Sunday, August 30, 2009

Moving the Roastery


Just finished day two of moving the roastery operations. It's really starting to come together in the new space, lots of room to design an efficient flow and room to really grow into ourselves. It's amazing how small the roaster looks in an empty space with high ceilings! I've been looking forward to this move for quite a while now and it's all a little dreamlike that it's really happening now. I scrubbed and set up shelving, organized product and got the place ready for tomorrow. Tomorrow we have the plumber coming for the natural gas line to the roaster, the air guy coming to set up the roaster ventalation, the phone and internet coming and an electrician. I know it's ambitious, but we're planning to roast again on Tuesday morning. I think it will happen. It will be really nice to have a dedicated office space and a consolidated wholesale stockroom. For those of you who don't know, we used to haul all of the wholesale products (save coffee) out of the coffeehouse basement, next door to the roastery. This made picking a large order quite a task and with our new wholesale hallway, we'll just toss it in the boxes as we move down the line. I'm very much looking forward to Java Moon's first order from our new space.

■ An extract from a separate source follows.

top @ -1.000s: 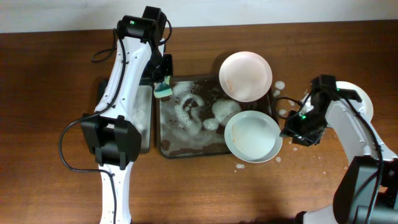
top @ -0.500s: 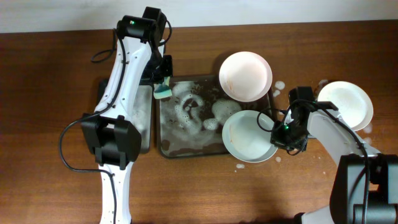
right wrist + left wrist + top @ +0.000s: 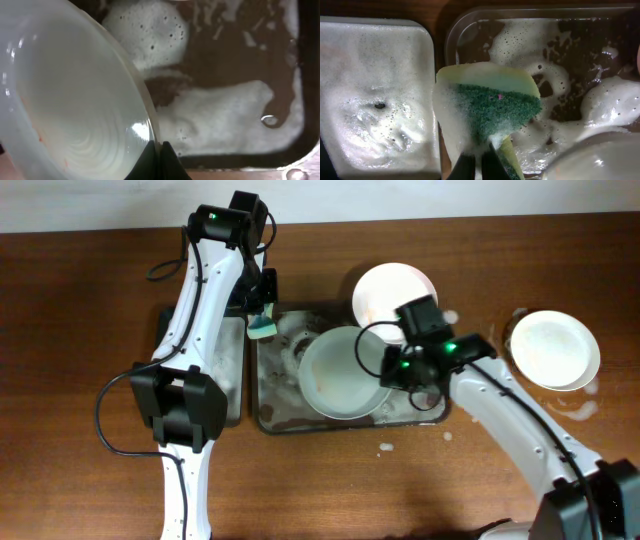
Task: Clean dirty plates on tray and stack at the side
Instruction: 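Release the plate on the right and move the right gripper to the pale plate, then grasp the pale plate rim with the right gripper and lower the sponge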
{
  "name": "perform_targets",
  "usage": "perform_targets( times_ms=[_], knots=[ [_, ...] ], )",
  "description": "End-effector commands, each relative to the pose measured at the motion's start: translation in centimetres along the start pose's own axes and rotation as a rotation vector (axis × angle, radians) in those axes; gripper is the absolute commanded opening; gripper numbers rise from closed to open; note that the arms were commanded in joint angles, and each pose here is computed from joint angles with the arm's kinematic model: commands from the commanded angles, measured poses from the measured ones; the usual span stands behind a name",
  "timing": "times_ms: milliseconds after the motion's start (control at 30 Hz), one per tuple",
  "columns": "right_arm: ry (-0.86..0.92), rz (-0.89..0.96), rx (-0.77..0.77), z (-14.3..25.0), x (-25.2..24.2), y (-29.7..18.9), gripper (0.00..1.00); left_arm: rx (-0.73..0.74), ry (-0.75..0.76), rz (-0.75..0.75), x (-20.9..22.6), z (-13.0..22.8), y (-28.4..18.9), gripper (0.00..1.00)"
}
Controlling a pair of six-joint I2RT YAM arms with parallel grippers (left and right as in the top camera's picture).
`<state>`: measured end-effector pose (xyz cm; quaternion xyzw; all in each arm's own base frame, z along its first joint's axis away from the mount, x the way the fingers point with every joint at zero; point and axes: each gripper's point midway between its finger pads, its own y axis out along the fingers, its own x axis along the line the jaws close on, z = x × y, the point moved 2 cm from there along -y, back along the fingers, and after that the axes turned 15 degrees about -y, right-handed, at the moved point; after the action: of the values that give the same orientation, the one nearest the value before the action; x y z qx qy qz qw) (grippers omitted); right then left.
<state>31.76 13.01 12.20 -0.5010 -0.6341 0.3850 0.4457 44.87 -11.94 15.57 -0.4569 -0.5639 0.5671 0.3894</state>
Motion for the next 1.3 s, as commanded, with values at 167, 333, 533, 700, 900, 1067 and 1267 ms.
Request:
perform_targets(
  times_ms=[167, 333, 533, 700, 900, 1067, 1267],
  knots=[
    [0.089, 0.03, 0.099, 0.9, 2.0, 7.3, 0.04, -0.007, 0.015, 0.009, -0.2, -0.1, -0.2, 0.01],
    [0.02, -0.022, 0.12, 1.0, 3.2, 7.8, 0.37, -0.008, 0.015, 0.01, -0.2, -0.1, -0.2, 0.01],
    [-0.119, -0.04, 0.029, -2.6, 2.2, 7.4, 0.45, -0.008, 0.015, 0.011, -0.3, -0.1, -0.2, 0.01],
    [-0.154, -0.121, 0.122, -1.0, 2.7, 10.4, 0.33, -0.016, 0.016, 0.019, -0.4, -0.3, -0.2, 0.01],
    [-0.136, -0.184, 0.155, -0.2, 3.4, 11.4, 0.16, 0.004, 0.06, 0.113, -2.1, -0.3, 0.0, 0.01],
    [-0.078, -0.24, 0.205, 0.5, 3.5, 12.7, 0.04, 0.063, 0.078, 0.157, -3.1, 0.4, 1.4, 0.01],
    [-0.042, -0.24, 0.194, 0.0, 3.2, 12.7, 0.04, 0.219, 0.106, 0.141, -2.6, 2.7, 3.5, 0.01]
  ],
)
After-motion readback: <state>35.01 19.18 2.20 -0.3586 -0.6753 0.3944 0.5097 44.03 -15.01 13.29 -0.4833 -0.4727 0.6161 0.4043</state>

We still don't have flooring in the office and showroom spaces, but that's coming soon, maybe this week, more likely next. Also we're getting a new cyclone chaff collector, so we won't have to spend a halfhour or more cleaning out the old one we've got every morning. We will have a dedicated bagging table, tripling the area that was previously dedicated to this, (you're welcome Carla), and we'll have more green coffee storage space. Our goal is to double our stocked inventory, so that we would pay freight on fifty or so bags of coffee at a time, rather than 22-26.

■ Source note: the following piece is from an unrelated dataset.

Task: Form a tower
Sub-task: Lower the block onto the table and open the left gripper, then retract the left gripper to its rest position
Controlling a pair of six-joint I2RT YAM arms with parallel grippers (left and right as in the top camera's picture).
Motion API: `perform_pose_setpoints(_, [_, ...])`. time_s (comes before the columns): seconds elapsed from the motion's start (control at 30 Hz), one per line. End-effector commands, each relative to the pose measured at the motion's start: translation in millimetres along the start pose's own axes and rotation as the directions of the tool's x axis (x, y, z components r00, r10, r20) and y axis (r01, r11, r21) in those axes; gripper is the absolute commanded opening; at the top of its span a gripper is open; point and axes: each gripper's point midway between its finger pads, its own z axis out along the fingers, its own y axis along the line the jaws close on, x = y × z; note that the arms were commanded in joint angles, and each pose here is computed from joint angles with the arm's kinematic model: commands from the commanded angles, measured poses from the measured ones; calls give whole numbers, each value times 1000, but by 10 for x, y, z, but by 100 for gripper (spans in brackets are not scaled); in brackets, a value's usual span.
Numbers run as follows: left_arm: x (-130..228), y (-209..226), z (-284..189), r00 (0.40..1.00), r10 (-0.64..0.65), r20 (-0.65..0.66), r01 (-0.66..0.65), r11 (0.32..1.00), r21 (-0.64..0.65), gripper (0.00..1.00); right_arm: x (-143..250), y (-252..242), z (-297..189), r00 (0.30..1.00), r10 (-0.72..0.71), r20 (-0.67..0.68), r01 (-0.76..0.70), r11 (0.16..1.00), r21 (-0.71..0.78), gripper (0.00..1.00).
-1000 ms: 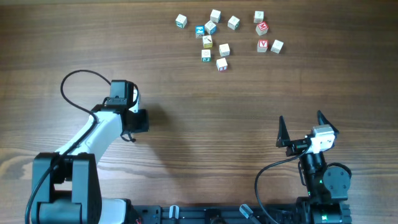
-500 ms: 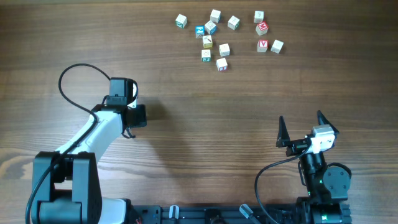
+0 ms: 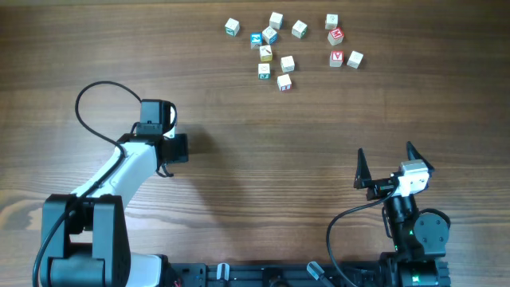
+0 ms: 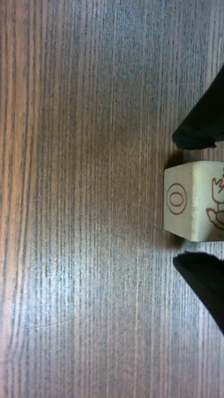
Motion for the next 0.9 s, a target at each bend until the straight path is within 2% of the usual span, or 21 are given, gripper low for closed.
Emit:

Perhaps best of all in the green coffee end of things will be this: we will no longer have to carry coffee bags on our backs across Grand Avenue, Laramie Wyoming and into our roastery. We have a garage door and can either use the drivers lift-gate/pallet jack, or borrow a handy fork-lift from the friendly electric supply warehouse next door. Yee haw.

Also, speaking of green coffee, I'm wildly excited about some coffee that should be arriving tomorrow or perhaps early tuesday. New to Coal Creek will be an Organic Bali Blue Moon coffee. When we cupped it, I tasted homebrewed root beer, ginger and vanilla, sweet and full bodied, almost creamy enough to call it a root beer float. It was rich and earthy and man was it awesome. The Bali is processed using an interesting method previously unkown to me, called wet-hulling. This is when the cherries are de-hulled and fermented for about 24-36 hrs. Then they're dried in their parchment to about 40% before being sold, wet-hulled (de-hulled) and dried down to 12-15% moisture, which is where we receive them. I'm really excited about putting this through a production roast, especially with the current situation in Ethiopia, I've been craving some coffee with a wild character. Also coming is an Organic, Rainforest Alliance coffee from El Salvador. Las Lajas is a tasty treat and I look forward to adding it as an origin and playing around with it in some blends.

Today I'm drinking a Little Sumpin' Sumpin' Ale from Lagunitas, it's sweet and hoppy cantaloupe melon and orange peel flavors give it a juicy finish. Not my favorite of theirs, but it tastes good after working through a weekend!